DATA BLOCK:
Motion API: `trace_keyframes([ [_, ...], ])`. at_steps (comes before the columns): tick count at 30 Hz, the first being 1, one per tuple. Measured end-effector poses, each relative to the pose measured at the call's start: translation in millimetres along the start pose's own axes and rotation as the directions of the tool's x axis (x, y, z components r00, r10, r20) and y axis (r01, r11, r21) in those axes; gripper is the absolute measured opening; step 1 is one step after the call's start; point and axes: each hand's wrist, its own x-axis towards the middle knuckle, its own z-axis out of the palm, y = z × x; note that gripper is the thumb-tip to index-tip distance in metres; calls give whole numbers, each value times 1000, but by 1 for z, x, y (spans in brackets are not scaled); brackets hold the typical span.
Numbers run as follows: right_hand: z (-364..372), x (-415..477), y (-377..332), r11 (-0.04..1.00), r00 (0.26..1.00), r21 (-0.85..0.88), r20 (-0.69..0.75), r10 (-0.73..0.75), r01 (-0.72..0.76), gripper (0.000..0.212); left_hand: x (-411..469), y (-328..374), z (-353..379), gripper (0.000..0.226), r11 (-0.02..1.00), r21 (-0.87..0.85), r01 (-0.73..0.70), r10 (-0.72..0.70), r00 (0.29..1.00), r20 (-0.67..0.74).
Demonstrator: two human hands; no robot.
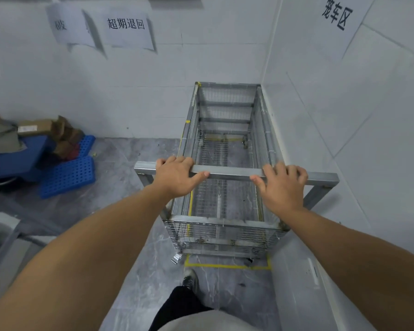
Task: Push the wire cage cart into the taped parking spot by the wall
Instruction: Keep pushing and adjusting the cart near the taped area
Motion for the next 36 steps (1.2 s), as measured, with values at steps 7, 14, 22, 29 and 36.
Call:
trace_keyframes([
  [7, -2, 0, 1, 1000, 1000, 13, 0, -11, 11, 54, -2, -1, 5, 75, 1000, -9, -21, 20, 998, -63],
  [14, -1, 0, 3, 999, 1000, 30, -18, -16, 17, 56, -1, 1, 2, 69, 1000, 1, -25, 25, 998, -62],
  [22, 0, 1, 2, 1000, 1000, 26, -31, -8, 9, 55, 1, 0, 4, 74, 1000, -13, -22, 21, 995, -98],
  [29, 2, 1, -3, 999, 999, 40, -37, 5, -4, 56, -1, -4, 5, 76, 1000, -12, -19, 17, 994, -108],
  [36, 3, -1, -8, 999, 999, 40, -47, 13, -11, 59, -4, -8, 6, 68, 999, -29, -25, 21, 989, -145],
])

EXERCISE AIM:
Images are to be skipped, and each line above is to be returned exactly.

RESULT OF THE EXERCISE:
Motion API: `trace_keyframes([ [_, ...], ])`. at_steps (comes before the columns): tick count at 30 Hz, the first being 1, one per tuple. Measured end-effector poses, each relative to the pose measured at the call's start: translation in millimetres along the start pose's own axes and rotation as the directions of the tool's x axis (x, y, z components r00, r10, r20) and y axis (r01, r11, r21) in those axes; gripper is the absolute measured opening; step 1 is one step after the call's start; point and axes: each hand's wrist, its own x-axis towards the middle knuckle, its own z-axis out of the palm, y = z × x; note that gripper is the thumb-tip to index-tip distance in metres; calls give whole numbers, each value times 1000, but by 1 for z, x, y (spans in brackets are not scaled); brackets hold the typical span.
Numbers run as follows: right_hand: z (-364..372), x (-415..477), y (-377..332), r11 (-0.04..1.00), r00 (0.26..1.00), r21 (-0.85..0.88), r20 (-0.69..0.75), r10 (-0.73..0.75), r01 (-0.72..0.76), gripper (0.000..0.212); left_hand: x (-411..469), y (-328..374), z (-353..379), gripper (0.000..0.226), r11 (-0.02..1.00), r21 (-0.87..0.85), r01 (-0.73..0.70), r10 (-0.72..0.70), r00 (0.29..1.00), r20 (-0.67..0.74).
Demonstrator: two human hands; no robot.
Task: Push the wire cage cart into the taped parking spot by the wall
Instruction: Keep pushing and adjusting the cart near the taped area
Motion for the next 36 steps (1.2 s), as measured, with values at steps 7, 14, 22, 29 and 36.
Call:
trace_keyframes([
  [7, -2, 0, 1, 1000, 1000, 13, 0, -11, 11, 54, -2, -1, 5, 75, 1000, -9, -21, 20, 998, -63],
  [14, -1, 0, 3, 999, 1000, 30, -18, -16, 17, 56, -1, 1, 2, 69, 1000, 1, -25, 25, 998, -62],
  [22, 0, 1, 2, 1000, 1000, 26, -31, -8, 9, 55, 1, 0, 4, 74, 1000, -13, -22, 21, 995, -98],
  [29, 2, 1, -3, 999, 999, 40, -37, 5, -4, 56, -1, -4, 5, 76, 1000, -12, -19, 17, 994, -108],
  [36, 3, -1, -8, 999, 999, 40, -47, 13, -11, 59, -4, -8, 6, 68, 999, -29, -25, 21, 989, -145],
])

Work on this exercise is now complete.